● Your assignment
Give back, unchanged, the lines from the one containing "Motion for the" to the end of the listing, inclusive of both.
>>>
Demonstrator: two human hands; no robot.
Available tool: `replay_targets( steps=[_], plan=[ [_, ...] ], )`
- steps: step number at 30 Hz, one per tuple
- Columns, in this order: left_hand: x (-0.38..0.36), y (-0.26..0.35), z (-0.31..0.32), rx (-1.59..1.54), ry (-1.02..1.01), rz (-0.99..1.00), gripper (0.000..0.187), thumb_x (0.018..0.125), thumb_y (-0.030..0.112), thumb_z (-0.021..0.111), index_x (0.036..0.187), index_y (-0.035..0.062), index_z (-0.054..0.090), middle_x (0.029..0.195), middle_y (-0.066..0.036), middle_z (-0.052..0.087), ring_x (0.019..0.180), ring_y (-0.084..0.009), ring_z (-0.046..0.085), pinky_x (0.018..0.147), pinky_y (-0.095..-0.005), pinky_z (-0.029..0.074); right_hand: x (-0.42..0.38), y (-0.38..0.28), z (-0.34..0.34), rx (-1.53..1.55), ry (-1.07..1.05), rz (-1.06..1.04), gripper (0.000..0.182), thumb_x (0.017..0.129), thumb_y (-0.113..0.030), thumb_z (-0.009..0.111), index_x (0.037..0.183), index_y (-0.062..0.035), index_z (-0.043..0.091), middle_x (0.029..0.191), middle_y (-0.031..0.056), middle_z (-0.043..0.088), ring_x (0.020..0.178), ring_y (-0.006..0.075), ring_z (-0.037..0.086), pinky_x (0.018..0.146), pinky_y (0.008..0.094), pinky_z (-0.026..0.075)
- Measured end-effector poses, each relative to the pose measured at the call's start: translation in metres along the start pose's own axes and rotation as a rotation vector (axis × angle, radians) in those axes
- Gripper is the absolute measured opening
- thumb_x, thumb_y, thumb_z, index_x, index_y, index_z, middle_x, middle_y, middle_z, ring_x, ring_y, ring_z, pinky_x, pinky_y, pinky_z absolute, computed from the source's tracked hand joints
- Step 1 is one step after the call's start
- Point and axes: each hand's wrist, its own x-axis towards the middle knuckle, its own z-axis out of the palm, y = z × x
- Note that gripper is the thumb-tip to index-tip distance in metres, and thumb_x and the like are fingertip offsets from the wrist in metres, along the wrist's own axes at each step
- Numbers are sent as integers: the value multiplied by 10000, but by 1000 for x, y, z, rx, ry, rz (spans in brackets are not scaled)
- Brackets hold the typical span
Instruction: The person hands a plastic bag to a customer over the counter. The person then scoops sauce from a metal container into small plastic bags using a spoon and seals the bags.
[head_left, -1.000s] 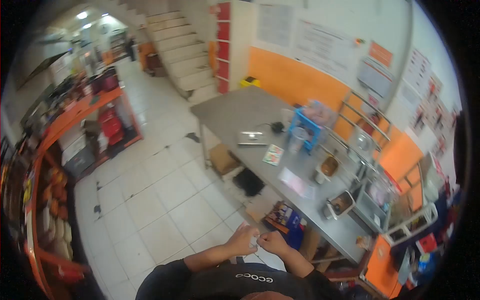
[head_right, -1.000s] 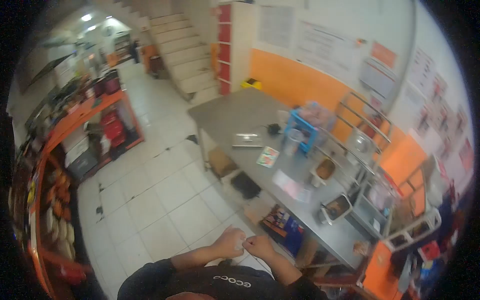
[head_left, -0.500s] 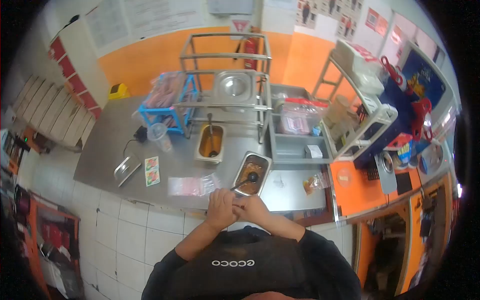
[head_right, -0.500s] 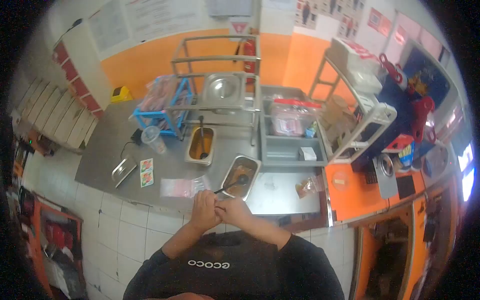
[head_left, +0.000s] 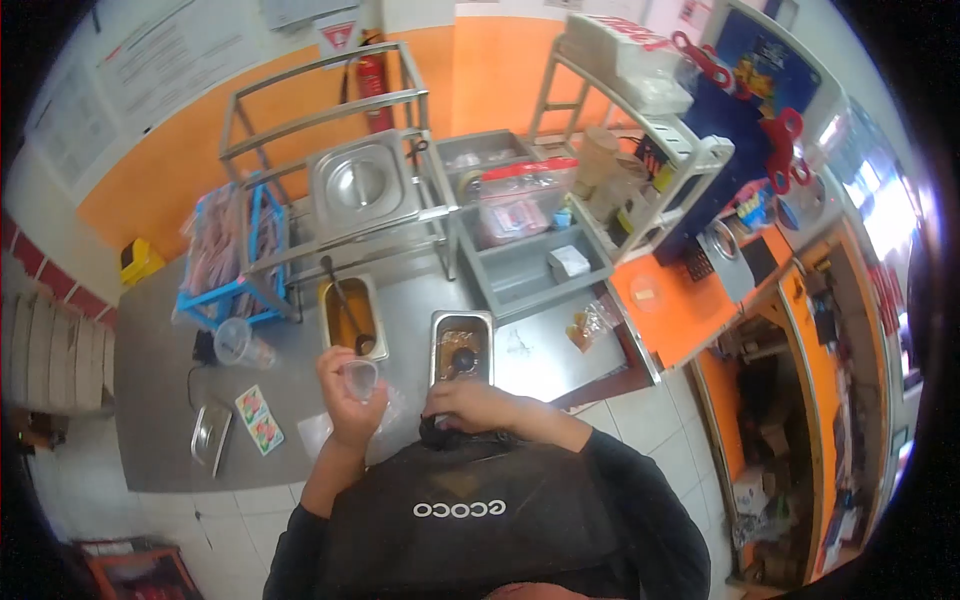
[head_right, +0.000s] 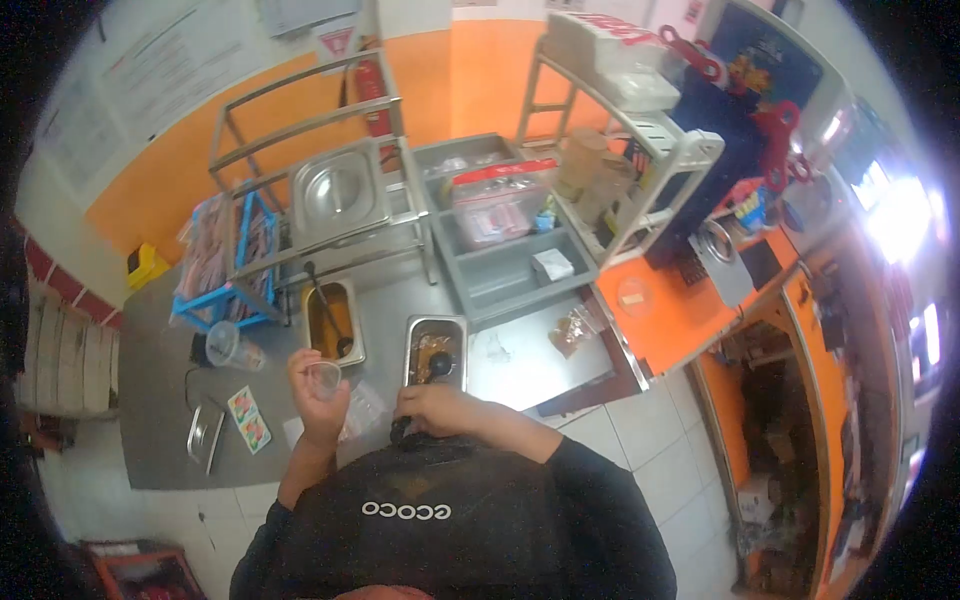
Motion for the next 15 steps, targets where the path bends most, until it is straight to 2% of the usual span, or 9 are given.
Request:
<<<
● Exercise answer
Motion for the next 15 steps, targets where the path bends most, until it is straight to 2% of the usual span, or 9 are given.
Request:

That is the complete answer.